**Your assignment:** Wherever a line holds the word "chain", copy that line from the data.

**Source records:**
|---|
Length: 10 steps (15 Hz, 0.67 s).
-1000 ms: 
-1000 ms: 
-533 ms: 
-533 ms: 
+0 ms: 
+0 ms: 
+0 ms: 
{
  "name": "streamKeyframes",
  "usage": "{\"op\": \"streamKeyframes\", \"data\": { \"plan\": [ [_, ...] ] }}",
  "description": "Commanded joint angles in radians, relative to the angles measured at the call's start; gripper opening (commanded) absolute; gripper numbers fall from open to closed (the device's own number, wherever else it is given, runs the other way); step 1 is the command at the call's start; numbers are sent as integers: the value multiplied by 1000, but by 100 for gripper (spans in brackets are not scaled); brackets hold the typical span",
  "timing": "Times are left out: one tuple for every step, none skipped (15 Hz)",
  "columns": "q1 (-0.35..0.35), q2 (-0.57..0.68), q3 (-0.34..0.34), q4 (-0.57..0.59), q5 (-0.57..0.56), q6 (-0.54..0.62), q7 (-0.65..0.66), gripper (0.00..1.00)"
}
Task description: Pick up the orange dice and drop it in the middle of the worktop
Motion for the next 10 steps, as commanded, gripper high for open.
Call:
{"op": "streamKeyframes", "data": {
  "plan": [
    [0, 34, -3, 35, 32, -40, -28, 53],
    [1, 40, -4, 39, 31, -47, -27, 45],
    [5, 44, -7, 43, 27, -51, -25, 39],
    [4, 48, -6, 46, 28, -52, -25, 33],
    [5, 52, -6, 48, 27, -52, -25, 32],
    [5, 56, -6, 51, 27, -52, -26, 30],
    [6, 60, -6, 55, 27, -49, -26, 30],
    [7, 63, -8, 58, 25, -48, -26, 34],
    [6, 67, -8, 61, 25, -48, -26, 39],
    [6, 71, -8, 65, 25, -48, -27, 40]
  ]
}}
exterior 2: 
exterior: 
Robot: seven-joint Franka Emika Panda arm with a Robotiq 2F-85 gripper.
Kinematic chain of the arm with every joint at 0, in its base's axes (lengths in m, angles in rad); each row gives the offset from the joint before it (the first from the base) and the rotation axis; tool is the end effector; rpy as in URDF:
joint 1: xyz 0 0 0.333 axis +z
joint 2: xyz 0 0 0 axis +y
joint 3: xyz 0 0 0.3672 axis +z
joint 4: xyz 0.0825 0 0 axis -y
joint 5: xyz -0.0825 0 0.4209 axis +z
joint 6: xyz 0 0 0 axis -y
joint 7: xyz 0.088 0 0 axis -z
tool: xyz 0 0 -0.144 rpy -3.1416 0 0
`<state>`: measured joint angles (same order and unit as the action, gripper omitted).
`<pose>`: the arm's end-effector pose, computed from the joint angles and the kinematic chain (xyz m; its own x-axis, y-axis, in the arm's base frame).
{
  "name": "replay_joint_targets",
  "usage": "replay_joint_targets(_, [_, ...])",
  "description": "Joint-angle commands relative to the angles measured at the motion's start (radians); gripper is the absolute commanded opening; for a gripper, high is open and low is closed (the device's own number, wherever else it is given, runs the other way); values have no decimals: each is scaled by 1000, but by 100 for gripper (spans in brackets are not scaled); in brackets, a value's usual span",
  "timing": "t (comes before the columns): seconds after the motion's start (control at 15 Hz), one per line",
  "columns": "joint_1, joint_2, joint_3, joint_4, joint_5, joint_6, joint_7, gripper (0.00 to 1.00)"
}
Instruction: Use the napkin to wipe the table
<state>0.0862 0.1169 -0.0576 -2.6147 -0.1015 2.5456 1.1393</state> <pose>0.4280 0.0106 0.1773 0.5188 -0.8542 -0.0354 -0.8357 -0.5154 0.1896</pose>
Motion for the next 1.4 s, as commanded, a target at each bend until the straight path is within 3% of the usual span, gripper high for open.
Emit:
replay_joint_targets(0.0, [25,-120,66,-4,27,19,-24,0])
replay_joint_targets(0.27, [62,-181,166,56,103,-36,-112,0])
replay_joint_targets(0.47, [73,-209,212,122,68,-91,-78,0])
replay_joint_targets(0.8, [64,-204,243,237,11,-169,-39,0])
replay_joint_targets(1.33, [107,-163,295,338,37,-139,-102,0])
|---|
**Your solution:**
Kinematic chain of the arm with every joint at 0, in its base's axes (lengths in m, angles in rad); each row gives the offset from the joint before it (the first from the base) and the rotation axis; tool is the end effector; rpy as in URDF:
`<pose>`: the arm's end-effector pose, computed from the joint angles and the kinematic chain (xyz m; its own x-axis, y-axis, in the arm's base frame).

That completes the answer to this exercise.